Unless you do exist in an alternative reality, it’s been impossible to ignore the chatter around how we will soon start living our best digital lives through avatars in virtual worlds created out of Mark Zuckerberg’s masturbatory fantasies. Lots of questions remain. Are we already avatars in someone else’s metaverse (aka, the Elon Musk living-in-a-simulation theory)? Do we really want to head down what is undoubtedly a dystopian hellscape (aka, the Ready Player One future)? Will people spend real money on non-real stuff (aka, online porn)? Well, we know the answer to the last one, as Robinhood-types spend millions on buying “prime” virtual real estate and other digital assets with no intrinsic value.

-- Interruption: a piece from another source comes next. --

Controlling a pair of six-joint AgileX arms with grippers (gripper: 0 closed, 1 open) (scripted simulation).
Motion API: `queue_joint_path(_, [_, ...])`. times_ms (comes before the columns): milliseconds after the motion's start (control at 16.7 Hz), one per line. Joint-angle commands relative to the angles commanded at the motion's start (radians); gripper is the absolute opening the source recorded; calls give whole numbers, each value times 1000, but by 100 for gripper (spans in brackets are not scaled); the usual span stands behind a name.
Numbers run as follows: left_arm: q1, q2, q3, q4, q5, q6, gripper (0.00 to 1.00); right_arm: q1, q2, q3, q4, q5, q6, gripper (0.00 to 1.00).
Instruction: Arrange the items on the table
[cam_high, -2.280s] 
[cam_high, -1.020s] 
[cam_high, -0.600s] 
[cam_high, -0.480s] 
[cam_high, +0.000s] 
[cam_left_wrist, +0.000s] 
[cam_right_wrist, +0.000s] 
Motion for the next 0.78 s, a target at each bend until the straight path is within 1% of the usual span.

We’ve written a few articles recently on how we might invest in the metaverse sans the hype, and we’re pretty locked on sticking to enterprise-based solutions rather than the drivel that passes for social interaction. One pick-and-shovel play is to analyze in real time the vast rivers of big data that will flow as companies operate, optimize, and monetize these three-dimensional virtual worlds. A more direct way to invest is in the underlying technology used to build the metaverse. 

About Unity Technologies Stock

Click for company website

That brings us to Unity Technologies (U), a company that we first covered as one of the best ways to invest in virtual reality. But here’s the thing: there’s virtual reality, augmented reality, mixed reality, and extended reality. In reality, the metaverse is co-opting all of these concepts. Whatever else it may or may not be, the metaverse is now the default term for how humans will interact with digital content – increasingly across 3D platforms in real time. A number of technologies are integral to this more dynamic form of the Internet. Computer-brain interfaces? A direct portal to the metaverse, no mouse required. 5G networks and beyond? A superhighway for the metaverse, with minimal latency. The Internet of Things? A bridge between our universe and the metaverse, giving it senses. 

And San Francisco-based Unity Technologies? The 18-year-old company is a world builder. Or, more accurately, Unity provides all the tools for game designers, artists, architects, engineers, and others to develop real-time 3D content on more than 20 different platforms, from Apple and Microsoft operating systems to mobile to VR/AR devices. Prior to its September 2020 IPO, Unity had raised $1.3 billion as a startup. Today, it has a market cap of about $33 billion and has outperformed the Nasdaq over that timeframe – about +55% vs +30%. Annual revenue breached the $1 billion mark to $1.1 billion in 2021, an increase of 44% from the prior year.

Revenue history of Unity Technologies.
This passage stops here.